Le lancement de l’enquête fait suite à une enquête préliminaire de cinq mois menée par l’IGIS après que l’équipe juridique de Duggan a envoyé à l’agence deux plaintes distinctes les 11 novembre et 12 mars.
L’une des plaintes porte sur le contact de Duggan avec les agences de sécurité australiennes alors qu’il était encore en Chine l’année dernière.
Miralis a déclaré que les autorités australiennes, y compris l’agence de contre-espionnage ASIO, pourraient avoir délibérément attiré Duggan en Australie dans le but de l’arrêter.
Il a déclaré que Duggan avait reçu son autorisation pour une carte d’identité de sécurité aérienne – dont il avait besoin pour trouver un emploi – alors qu’il était encore en Chine, et les autorités australiennes auraient été au courant à ce moment-là qu’il faisait l’objet d’une mise en accusation aux États-Unis et le surveillaient.
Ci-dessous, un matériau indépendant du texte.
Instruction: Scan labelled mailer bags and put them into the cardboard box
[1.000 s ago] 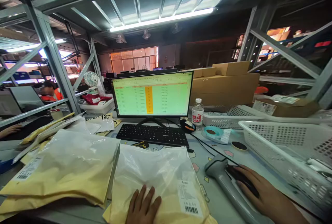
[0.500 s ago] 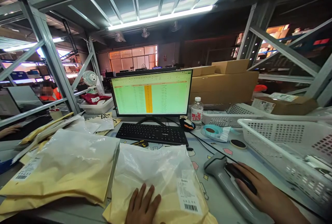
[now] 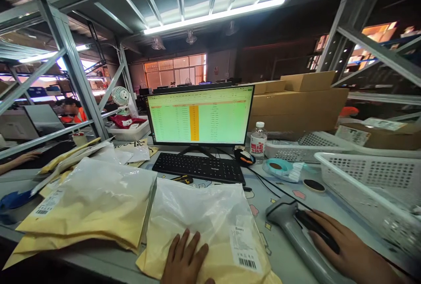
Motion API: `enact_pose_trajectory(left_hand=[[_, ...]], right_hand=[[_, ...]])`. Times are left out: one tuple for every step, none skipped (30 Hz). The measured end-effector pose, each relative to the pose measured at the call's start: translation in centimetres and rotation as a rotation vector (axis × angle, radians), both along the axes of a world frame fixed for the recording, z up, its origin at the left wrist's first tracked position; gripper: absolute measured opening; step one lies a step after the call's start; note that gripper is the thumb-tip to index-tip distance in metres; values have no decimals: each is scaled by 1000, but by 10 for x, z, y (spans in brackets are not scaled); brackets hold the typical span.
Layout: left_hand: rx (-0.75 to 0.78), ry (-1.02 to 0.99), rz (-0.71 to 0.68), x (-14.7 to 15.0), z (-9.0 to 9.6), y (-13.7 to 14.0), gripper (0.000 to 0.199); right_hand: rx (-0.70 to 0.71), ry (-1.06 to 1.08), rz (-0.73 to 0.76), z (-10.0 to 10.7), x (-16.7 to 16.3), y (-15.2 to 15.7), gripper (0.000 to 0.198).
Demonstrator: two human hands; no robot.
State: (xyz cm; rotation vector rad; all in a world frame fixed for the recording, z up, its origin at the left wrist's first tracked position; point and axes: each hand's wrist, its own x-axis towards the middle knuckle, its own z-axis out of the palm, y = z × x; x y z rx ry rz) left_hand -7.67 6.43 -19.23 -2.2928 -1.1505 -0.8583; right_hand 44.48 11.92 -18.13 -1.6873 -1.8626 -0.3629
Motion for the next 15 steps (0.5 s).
enact_pose_trajectory(left_hand=[[-8, -3, 2, 0, 0, -1, 49], [-16, -7, 3, 1, 1, -1, 48], [-24, -11, 4, 1, 2, -2, 49], [-31, -15, 3, 1, 2, -2, 49], [-35, -19, 2, 2, 3, -3, 50], [-35, -24, 2, 2, 3, -3, 51], [-33, -30, 2, 3, 3, -3, 52], [-30, -35, 3, 3, 3, -3, 52], [-27, -38, 3, 4, 3, -3, 53], [-23, -39, 4, 4, 3, -3, 53], [-18, -38, 5, 4, 2, -2, 52], [-12, -35, 6, 4, 2, -2, 52], [-5, -30, 8, 4, 1, -2, 51], [3, -26, 11, 3, 1, -1, 51], [9, -21, 13, 3, 0, -1, 51]], right_hand=[[8, -2, 11, -2, 2, 1, 65], [17, -4, 23, -4, 4, 2, 64], [24, -7, 32, -6, 6, 3, 63], [28, -9, 40, -8, 8, 4, 62], [28, -12, 49, -10, 10, 5, 61], [32, -14, 55, -12, 11, 6, 60], [35, -17, 61, -13, 13, 6, 59], [41, -20, 67, -15, 14, 7, 59], [49, -22, 75, -16, 15, 7, 58], [58, -23, 82, -16, 16, 7, 57], [62, -22, 88, -16, 16, 7, 56], [60, -20, 91, -16, 16, 7, 56], [52, -15, 93, -16, 16, 7, 55], [46, -8, 91, -15, 16, 6, 55], [40, -3, 89, -15, 16, 6, 55]])
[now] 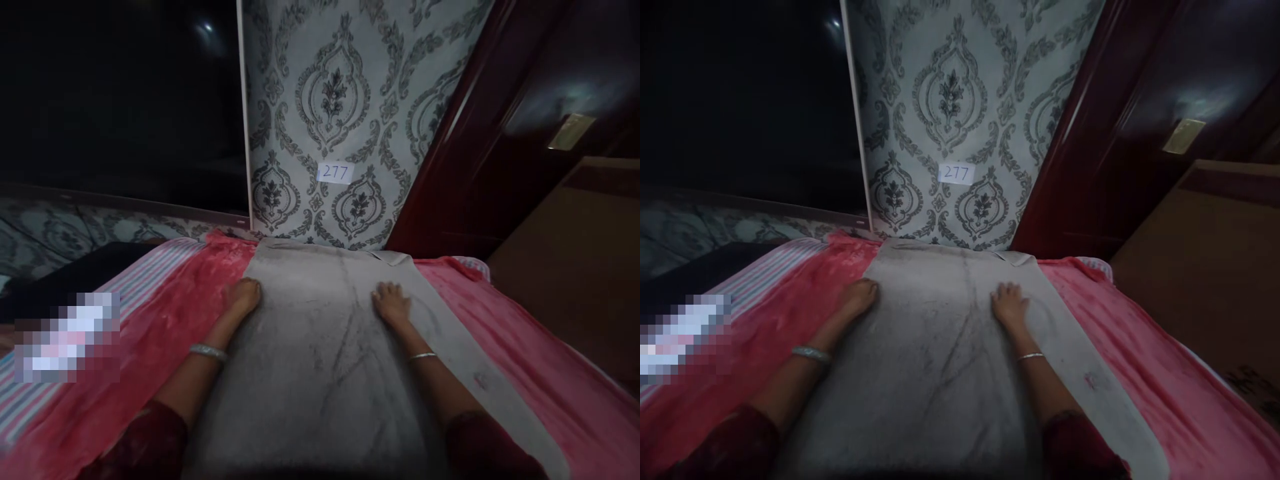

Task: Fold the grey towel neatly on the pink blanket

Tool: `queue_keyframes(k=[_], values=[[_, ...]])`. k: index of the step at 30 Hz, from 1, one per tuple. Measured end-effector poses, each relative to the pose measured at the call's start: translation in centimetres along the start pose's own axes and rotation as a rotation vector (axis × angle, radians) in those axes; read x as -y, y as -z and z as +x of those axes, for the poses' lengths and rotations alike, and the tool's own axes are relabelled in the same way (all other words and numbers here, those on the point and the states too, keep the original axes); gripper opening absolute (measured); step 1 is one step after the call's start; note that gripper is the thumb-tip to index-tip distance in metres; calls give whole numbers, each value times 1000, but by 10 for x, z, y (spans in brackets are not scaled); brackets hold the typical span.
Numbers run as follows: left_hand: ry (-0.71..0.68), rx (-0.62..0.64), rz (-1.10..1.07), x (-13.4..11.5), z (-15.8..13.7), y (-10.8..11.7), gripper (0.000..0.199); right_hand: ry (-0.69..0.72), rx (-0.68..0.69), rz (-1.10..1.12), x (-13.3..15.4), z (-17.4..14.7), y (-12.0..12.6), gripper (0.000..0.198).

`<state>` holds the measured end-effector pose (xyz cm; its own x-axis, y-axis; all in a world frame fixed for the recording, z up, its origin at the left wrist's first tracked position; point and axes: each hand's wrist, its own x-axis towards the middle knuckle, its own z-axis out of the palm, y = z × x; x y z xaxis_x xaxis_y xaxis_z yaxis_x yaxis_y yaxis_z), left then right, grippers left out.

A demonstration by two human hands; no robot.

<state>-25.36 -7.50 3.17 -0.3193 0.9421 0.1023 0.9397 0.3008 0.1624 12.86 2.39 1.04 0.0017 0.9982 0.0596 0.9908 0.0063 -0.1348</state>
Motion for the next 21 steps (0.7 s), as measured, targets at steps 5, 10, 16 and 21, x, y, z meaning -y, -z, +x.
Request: queue_keyframes(k=[5, 10, 16, 21], values=[[-44, -81, 13, -19, 41, 3, 53, 503, 25, 118, 147, -9, -7, 55], [-50, 37, 45, -13, 56, -23, 57, 824, 71, 206, 228, -10, -27, 53], [-44, 74, 77, -6, 65, -32, 60, 720, 86, 176, 184, 60, -30, 56], [-38, 83, 80, -9, 67, -30, 60, 402, 64, 69, 79, 122, -23, 58]])
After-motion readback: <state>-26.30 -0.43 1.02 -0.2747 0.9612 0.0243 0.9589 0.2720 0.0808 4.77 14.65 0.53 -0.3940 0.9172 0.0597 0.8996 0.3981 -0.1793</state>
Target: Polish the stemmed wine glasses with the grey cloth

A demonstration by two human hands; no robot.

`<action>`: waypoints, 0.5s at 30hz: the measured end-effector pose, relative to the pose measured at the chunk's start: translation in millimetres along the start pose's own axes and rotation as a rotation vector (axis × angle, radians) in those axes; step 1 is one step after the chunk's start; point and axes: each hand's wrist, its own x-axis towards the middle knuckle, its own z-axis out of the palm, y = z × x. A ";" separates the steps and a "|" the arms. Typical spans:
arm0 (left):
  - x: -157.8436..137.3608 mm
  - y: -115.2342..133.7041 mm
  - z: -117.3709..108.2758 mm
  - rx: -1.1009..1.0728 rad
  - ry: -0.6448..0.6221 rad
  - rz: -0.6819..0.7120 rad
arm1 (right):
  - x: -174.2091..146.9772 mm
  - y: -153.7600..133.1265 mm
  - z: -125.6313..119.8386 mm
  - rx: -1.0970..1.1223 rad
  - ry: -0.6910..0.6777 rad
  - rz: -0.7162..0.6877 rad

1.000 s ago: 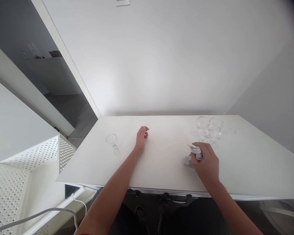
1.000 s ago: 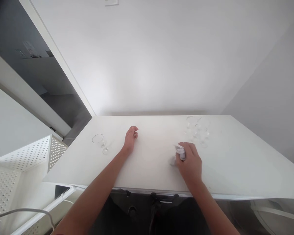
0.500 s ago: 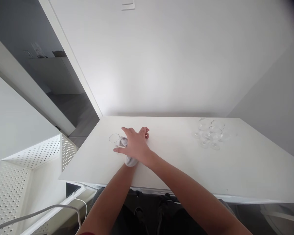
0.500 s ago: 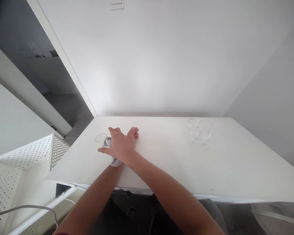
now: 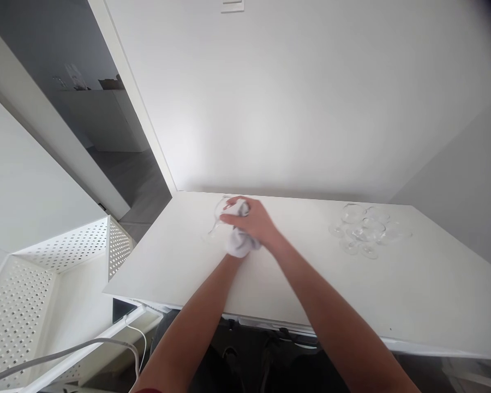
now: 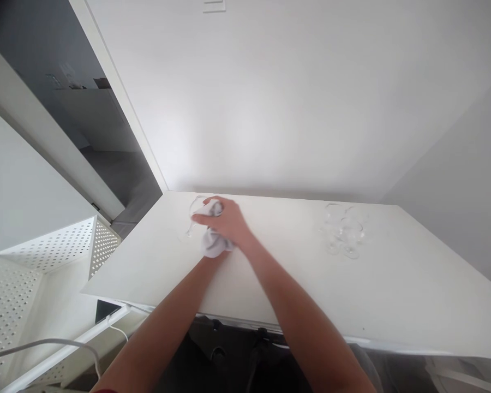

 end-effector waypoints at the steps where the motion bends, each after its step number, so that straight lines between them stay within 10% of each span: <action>1: 1.2 2.7 -0.9 -0.192 0.035 -0.048 | -2.7 1.7 -21.4 0.109 0.009 -0.005; 4: -0.8 9.1 -5.7 -0.528 -0.058 -0.221 | -15.0 16.0 -75.6 0.230 -0.034 0.039; 7: -8.0 8.3 -6.8 -0.345 -0.386 -0.324 | -26.8 41.1 -102.5 0.248 -0.021 0.112; 11: -15.8 2.6 -1.1 -0.044 -0.641 -0.302 | -30.4 74.9 -99.9 0.328 -0.005 0.179; 15: -16.3 2.9 1.5 -0.014 -0.573 -0.271 | -26.8 100.5 -77.5 0.578 0.070 0.202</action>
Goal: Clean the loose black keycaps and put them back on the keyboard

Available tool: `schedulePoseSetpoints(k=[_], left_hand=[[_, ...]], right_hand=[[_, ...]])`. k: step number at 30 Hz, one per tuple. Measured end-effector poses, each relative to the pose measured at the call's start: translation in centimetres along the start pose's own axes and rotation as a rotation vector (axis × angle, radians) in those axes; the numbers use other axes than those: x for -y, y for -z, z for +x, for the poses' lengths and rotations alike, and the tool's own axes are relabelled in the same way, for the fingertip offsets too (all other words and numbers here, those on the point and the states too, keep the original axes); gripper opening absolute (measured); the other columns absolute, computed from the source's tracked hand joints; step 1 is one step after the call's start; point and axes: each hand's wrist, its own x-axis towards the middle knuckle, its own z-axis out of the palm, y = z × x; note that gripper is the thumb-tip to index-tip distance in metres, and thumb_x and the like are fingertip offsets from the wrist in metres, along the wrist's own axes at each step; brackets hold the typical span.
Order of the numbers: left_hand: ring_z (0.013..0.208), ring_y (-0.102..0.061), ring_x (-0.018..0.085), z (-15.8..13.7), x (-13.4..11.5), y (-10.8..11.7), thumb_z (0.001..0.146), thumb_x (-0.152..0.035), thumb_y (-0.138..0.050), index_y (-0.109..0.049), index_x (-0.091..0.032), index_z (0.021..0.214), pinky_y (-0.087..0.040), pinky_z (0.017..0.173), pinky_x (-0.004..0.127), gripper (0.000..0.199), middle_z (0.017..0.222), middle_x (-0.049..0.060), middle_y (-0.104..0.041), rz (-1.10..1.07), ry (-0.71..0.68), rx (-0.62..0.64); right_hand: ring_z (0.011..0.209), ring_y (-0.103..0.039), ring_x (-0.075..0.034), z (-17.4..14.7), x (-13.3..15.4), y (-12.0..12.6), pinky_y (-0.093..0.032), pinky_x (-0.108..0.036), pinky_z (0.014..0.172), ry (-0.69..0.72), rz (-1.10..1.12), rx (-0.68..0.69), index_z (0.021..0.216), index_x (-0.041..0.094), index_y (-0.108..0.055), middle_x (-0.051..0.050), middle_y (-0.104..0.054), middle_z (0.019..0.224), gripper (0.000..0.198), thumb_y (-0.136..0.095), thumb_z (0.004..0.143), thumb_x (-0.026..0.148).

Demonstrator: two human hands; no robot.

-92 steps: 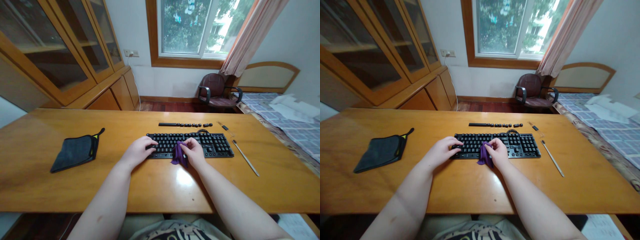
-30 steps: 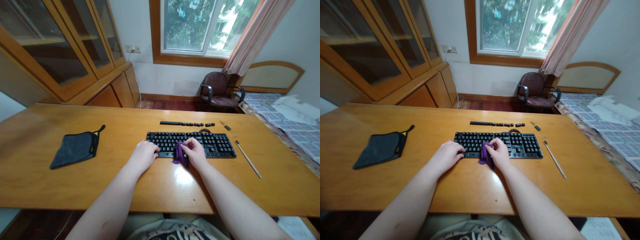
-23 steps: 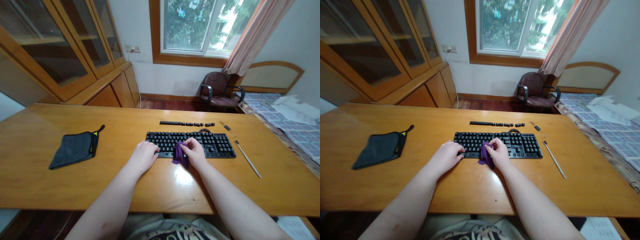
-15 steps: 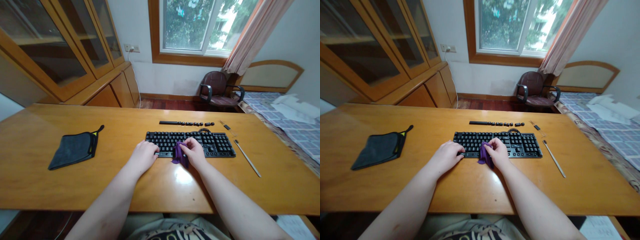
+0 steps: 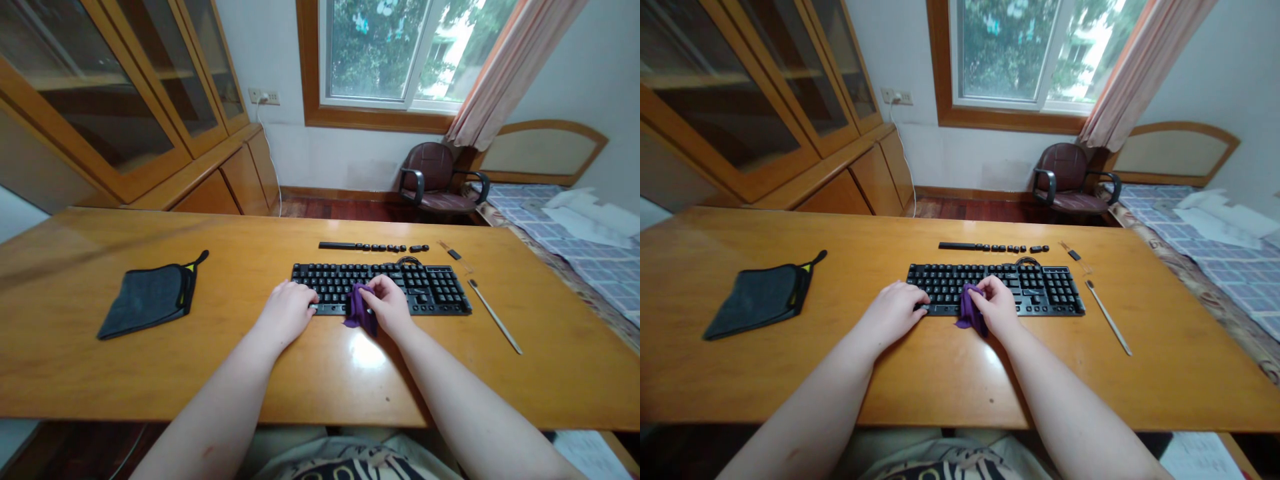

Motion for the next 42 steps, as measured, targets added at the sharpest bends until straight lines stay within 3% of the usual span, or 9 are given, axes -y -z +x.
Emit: schedulePoseSetpoints(k=[12, 24, 42], left_hand=[[0.084, -0.058, 0.022, 0.34, 0.2, -0.11, 0.069, -0.022, -0.064, -0.067, -0.025, 0.077, -0.042, 0.078, 0.034, 0.01, 0.083, 0.001, -0.069, -0.02, 0.031, 0.037], [0.086, -0.059, 0.023, 0.4, 0.83, -0.43, 0.073, -0.027, -0.062, -0.071, -0.026, 0.087, -0.044, 0.079, 0.034, 0.017, 0.089, 0.002, -0.07, -0.011, 0.02, 0.058], [0.086, -0.058, 0.023, 0.3, -0.11, -0.37, 0.071, -0.026, -0.063, -0.069, -0.026, 0.082, -0.043, 0.076, 0.033, 0.012, 0.085, 0.002, -0.068, 0.027, 0.061, 0.045]], right_hand=[[0.053, -0.046, -0.012, -0.07, 0.12, -0.01, -0.037, -0.025, 0.051, -0.006, 0.001, -0.003, 0.07, 0.021, -0.049, 0.004, -0.051, 0.059, 0.022, -0.065, 0.072, 0.036], [0.054, -0.046, -0.012, -0.1, 0.34, 0.05, -0.036, -0.024, 0.052, -0.005, 0.002, 0.001, 0.071, 0.021, -0.049, 0.004, -0.049, 0.059, 0.021, -0.064, 0.073, 0.035], [0.053, -0.044, -0.012, -0.1, 0.01, -0.03, -0.035, -0.025, 0.051, -0.009, 0.002, -0.001, 0.07, 0.021, -0.049, 0.003, -0.051, 0.06, 0.02, -0.065, 0.072, 0.034]])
« Nous demandons à l’ASIO de confirmer ou d’infirmer si elle a été impliquée ou non dans un leurre à la demande des États-Unis, ou de concert avec les États-Unis, en vue de faire croire à Dan que ses habilitations de sécurité étaient positives », a-t-il déclaré.
Duggan est actuellement détenu dans des conditions de sécurité maximales à la prison de Lithgow.
En 2010, Duggan a commencé à travailler comme sous-traitant pour la société sud-africaine Test Flying Academy, qui fait désormais l’objet d’une alerte « alerte de menace » émise par le ministère britannique de la Défense.
L’acte d’accusation américain allègue que Duggan a été impliqué dans la fourniture de services militaires à des pilotes chinois en échange de 12 paiements, totalisant environ 116 000 dollars, entre le 11 janvier 2011 et le 6 juillet 2012.
Il révèle également que le Département d’État américain a envoyé un courriel à Duggan dès 2008 pour lui dire qu’il devait demander une autorisation écrite pour fournir une formation militaire à une force aérienne étrangère.
Toutes les infractions présumées se sont produites avant que Duggan ne renonce à sa citoyenneté américaine et ne devienne citoyen australien fin 2012.
D’autres preuves contre Duggan ont été présentées par le ministère du Procureur général devant un tribunal de Sydney lundi dernier, mais son équipe juridique s’est battue contre la publication des informations.
Ses avocats soutiennent que les infractions pour lesquelles Duggan est accusé aux États-Unis ne sont pas des crimes en Australie et qu’elles ne satisfont donc pas au test de «double incrimination» pour l’extradition en vertu de la loi australienne.
Sa femme, Saffrine, exhorte Dreyfus à libérer Duggan afin qu’il puisse être avec sa famille maintenant que l’enquête officielle est en cours.
« Nous continuons également d’exhorter le gouvernement de Nouvelle-Galles du Sud à retirer Dan des conditions inhumaines dans lesquelles il est détenu en violation directe des traités des Nations Unies », a-t-elle déclaré.